If that’s what’s in them tags I got here, I can see why. Sensor performances are sub-par. Even for their intended application (cold chain tracking), I’m pretty sure a fussy QA inspector would not validate the solution, on account of the fact that you might read -4C when the goods are really at -3C.

Or did you have other complaints?

The NHS3100 is a temperature sense IC that NXP specifically advertises as field programmable, but when you spend countless hours doing R&D only to find out that their execution of that is a hack job side project by one of their engineers that is poorly optimized for non-ideal coil shapes, they tell you to punch sand.

Did you work with that thing? You seem to have quite a bit of background on it.

In any case, it confirms my (strong) suspicion that it has no place in my body.

Damn, I which Destron Fearing redesigned the Bio Thermo with an NFC frontend: I read the patent for that chip and it’s really a great design.

I’ve been running my uFR Nano Online reader on one of the Brady tags all afternoon to roll over the counter, and at least now I know the temperature of the reader when it’s constantly blasting at full power: it’s running at close to 140 degrees now. Hot cookie :slight_smile:

Digital Logic readers never run cool, but this one really needs a heatsink for that sort of thing. Not that it’s typical usage though…

Well, surprisingly, it rolls over at 10,000. I didn’t expect that. In fact, it’s rolled over several times already. I just realized looking at the log.

Ah yeah I should have mentioned the smartsensor chip let’s yoy also put a small C program on there to control nfc output. They clearly made their own counter… bit why such a small rollover limit?

I guess it’s arbitrary. Those tags are sold as cold chain trackers.

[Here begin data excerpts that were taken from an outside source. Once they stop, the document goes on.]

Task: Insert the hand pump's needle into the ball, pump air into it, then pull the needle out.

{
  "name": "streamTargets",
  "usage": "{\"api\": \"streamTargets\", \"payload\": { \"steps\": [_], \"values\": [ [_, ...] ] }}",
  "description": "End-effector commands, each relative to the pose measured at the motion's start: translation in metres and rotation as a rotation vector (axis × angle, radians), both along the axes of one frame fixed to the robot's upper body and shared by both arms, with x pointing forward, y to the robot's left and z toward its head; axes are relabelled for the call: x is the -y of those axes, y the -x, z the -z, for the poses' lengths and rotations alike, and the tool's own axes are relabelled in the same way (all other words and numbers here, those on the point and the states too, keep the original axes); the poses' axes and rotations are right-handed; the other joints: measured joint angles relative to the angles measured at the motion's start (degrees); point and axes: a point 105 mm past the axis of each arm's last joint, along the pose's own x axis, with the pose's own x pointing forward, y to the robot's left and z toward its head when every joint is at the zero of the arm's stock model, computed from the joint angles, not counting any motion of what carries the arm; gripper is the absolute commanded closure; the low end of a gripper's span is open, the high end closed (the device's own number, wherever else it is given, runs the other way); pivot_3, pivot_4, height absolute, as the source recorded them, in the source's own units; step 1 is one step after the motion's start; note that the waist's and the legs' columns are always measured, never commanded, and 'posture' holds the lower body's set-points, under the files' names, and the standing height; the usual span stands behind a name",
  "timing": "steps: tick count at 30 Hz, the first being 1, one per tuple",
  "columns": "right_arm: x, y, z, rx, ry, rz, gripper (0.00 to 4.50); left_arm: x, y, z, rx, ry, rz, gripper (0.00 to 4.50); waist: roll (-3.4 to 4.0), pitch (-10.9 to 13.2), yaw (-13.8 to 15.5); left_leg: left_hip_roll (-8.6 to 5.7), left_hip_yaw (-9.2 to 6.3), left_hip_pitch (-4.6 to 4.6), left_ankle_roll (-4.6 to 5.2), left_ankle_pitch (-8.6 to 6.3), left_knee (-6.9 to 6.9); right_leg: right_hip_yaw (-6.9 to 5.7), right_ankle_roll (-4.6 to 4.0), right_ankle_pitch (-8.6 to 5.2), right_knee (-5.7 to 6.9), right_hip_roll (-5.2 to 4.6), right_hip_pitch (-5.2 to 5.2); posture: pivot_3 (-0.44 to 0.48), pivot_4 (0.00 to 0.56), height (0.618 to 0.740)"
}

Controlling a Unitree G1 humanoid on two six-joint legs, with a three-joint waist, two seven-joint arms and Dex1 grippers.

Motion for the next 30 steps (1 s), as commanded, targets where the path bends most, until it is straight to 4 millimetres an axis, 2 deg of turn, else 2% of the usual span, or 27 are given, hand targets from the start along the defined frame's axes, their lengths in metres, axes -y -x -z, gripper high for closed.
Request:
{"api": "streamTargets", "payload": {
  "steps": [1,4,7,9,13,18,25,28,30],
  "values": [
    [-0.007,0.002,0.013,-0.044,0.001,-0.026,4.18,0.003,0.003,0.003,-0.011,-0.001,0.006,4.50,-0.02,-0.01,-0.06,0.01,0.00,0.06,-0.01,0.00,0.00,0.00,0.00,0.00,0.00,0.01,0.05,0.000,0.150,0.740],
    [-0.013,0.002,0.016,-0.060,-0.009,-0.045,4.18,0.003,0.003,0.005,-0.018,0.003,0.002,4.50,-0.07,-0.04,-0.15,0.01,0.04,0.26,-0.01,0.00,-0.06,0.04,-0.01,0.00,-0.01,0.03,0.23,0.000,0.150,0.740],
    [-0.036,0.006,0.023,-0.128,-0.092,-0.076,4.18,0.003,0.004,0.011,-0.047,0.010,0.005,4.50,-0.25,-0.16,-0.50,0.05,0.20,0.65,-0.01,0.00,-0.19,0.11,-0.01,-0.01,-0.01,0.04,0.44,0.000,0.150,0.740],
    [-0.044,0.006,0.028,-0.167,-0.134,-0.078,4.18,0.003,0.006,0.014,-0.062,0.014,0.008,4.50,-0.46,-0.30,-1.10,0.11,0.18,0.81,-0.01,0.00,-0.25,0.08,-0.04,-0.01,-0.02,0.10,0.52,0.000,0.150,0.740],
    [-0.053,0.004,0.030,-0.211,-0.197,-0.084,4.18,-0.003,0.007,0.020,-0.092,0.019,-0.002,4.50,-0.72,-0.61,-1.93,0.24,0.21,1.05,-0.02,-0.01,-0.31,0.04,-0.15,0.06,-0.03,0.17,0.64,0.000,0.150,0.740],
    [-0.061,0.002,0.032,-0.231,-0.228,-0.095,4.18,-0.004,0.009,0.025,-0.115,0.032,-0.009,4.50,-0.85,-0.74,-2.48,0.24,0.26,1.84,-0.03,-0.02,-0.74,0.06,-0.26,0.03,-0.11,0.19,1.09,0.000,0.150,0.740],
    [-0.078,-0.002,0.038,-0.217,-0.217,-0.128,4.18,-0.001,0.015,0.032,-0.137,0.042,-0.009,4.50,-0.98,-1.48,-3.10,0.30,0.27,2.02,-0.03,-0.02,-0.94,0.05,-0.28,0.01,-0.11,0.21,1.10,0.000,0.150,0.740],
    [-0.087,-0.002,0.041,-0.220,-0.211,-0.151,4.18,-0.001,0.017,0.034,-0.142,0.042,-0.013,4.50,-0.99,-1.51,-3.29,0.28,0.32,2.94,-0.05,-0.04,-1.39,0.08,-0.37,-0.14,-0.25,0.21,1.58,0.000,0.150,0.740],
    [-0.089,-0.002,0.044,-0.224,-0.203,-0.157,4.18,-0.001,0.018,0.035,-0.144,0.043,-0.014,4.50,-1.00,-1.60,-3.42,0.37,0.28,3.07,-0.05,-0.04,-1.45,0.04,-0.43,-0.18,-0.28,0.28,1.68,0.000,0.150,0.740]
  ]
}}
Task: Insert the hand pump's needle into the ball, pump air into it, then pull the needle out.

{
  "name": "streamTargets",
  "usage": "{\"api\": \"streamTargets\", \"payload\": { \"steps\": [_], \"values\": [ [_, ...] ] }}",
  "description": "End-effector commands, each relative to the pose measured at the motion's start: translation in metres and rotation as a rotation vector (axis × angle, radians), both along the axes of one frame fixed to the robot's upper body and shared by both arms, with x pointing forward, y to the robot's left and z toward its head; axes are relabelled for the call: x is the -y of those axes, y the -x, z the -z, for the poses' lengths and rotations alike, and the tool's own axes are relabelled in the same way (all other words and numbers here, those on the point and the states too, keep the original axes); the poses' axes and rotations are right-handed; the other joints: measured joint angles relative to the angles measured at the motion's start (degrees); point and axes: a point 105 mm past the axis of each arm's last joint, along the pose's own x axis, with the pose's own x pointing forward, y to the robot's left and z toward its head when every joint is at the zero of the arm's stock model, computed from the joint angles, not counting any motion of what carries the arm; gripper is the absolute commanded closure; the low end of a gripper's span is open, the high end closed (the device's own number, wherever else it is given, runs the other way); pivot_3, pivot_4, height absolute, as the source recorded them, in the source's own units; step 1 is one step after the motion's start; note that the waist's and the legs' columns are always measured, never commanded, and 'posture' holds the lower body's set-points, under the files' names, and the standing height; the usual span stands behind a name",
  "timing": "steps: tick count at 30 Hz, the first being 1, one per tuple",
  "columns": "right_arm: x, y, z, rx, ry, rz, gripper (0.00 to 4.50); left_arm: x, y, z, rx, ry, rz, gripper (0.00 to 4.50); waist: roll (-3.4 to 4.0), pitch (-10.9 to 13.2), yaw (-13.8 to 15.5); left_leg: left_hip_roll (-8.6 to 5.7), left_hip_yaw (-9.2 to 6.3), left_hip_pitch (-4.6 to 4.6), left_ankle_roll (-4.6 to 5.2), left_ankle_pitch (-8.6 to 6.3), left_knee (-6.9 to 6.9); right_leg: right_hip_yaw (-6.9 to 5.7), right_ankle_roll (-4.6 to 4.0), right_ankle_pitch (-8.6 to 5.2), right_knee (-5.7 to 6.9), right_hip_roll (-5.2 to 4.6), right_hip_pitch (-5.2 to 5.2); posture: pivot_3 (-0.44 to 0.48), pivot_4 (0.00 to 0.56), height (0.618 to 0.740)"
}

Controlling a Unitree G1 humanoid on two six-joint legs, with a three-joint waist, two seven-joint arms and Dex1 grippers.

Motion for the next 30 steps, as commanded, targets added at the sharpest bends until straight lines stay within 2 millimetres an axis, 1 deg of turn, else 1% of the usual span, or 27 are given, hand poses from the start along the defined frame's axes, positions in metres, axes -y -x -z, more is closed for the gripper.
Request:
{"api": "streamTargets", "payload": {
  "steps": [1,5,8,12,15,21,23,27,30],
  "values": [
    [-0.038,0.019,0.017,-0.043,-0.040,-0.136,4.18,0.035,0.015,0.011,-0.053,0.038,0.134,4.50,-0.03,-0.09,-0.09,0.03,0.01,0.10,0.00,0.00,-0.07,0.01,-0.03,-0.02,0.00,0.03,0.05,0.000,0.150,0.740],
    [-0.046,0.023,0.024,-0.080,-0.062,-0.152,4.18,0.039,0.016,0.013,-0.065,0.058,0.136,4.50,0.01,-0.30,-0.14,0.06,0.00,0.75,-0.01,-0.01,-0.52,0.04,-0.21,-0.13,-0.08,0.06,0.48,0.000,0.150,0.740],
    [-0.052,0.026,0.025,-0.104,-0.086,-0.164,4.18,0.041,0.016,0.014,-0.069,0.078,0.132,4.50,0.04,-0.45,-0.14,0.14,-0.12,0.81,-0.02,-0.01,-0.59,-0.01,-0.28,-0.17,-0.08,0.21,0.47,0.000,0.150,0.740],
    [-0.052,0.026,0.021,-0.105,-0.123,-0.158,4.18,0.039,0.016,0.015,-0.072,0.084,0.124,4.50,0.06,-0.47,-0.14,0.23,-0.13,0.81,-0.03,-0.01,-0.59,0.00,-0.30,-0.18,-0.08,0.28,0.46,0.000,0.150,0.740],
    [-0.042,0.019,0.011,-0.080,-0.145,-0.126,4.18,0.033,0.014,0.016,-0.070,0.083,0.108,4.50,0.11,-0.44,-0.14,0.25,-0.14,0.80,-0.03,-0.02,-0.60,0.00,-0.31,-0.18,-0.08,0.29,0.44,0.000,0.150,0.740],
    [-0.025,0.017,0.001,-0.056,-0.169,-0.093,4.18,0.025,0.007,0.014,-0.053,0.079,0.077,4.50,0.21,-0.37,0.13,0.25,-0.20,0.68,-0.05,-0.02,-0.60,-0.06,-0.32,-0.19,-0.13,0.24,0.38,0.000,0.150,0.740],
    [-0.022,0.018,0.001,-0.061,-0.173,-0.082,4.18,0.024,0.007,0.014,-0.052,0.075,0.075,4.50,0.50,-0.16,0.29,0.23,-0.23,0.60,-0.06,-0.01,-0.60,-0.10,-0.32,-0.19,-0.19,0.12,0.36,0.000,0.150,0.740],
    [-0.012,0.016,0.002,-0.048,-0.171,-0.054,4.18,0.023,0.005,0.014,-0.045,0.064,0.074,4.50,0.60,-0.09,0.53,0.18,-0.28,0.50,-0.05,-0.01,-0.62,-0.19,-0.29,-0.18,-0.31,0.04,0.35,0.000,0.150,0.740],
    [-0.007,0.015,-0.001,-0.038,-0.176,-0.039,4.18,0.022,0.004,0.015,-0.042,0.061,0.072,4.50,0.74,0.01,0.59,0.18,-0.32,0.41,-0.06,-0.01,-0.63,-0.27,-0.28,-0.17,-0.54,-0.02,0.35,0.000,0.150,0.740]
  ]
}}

They’re supposed to be tacked onto temperature-sensitive goods and scanned a few times between manufacture and the point of sale. Possibly a few dozen times at the most if the tracking is exceptionnaly thorough. 10,000 is plenty good enough for that application.

I’m just surprised that a programmer has bothered changing the limit at all instead of letting whatever native variable roll over on its own, and also that it’s a decimal limit. Programmers typically think in powers of two when they code that sort of thing.

Anyway, the tag has performed over 160,000 reads now and it’s still going. At this point I think I’m stress-testing the uFR reader, because when I turn the TV off, it makes a funny chip-chip-chip-chip noise at each read now.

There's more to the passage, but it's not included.